Problem requirements:
The required output is a number: how many lines of the data below include the string "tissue".

Provided material:
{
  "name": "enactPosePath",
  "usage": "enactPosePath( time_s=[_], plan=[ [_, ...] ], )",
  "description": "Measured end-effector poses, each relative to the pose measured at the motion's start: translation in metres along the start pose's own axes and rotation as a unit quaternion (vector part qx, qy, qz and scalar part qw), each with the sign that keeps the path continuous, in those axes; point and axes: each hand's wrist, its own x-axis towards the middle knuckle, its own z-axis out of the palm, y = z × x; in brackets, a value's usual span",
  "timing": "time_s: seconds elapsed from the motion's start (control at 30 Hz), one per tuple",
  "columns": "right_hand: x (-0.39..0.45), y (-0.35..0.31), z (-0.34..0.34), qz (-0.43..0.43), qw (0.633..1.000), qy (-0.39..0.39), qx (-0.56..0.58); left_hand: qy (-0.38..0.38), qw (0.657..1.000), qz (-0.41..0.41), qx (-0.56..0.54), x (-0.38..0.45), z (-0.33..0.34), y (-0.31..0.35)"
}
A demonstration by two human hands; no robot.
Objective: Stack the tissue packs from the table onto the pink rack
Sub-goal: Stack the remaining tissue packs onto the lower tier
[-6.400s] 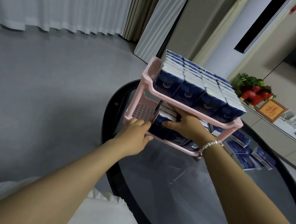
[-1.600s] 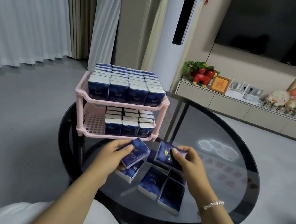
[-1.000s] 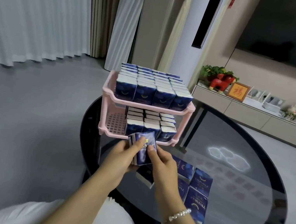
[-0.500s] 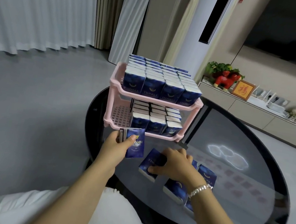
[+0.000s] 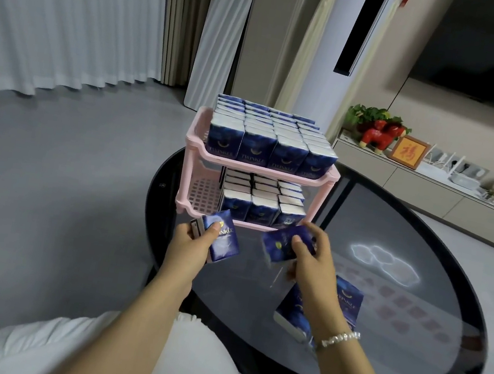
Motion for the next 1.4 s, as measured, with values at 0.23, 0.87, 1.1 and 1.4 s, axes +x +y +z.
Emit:
enactPosePath(
  time_s=[0.23, 0.87, 1.1, 1.4],
  plan=[
    [-0.012, 0.003, 0.023, 0.037, 0.992, -0.029, 0.12, -0.094, 0.995, 0.006, -0.044, -0.016, 0.008, 0.003],
    [0.007, 0.01, -0.016, -0.042, 0.989, -0.008, -0.138, -0.125, 0.991, -0.047, -0.016, -0.019, 0.02, 0.008],
    [0.036, 0.007, -0.055, 0.04, 0.77, -0.114, -0.627, -0.11, 0.993, -0.044, -0.009, -0.016, 0.02, 0.006],
    [0.037, 0.016, -0.049, -0.046, 0.913, -0.079, -0.398, -0.089, 0.996, -0.017, 0.02, -0.012, 0.017, 0.003]
  ],
)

Task solution:
2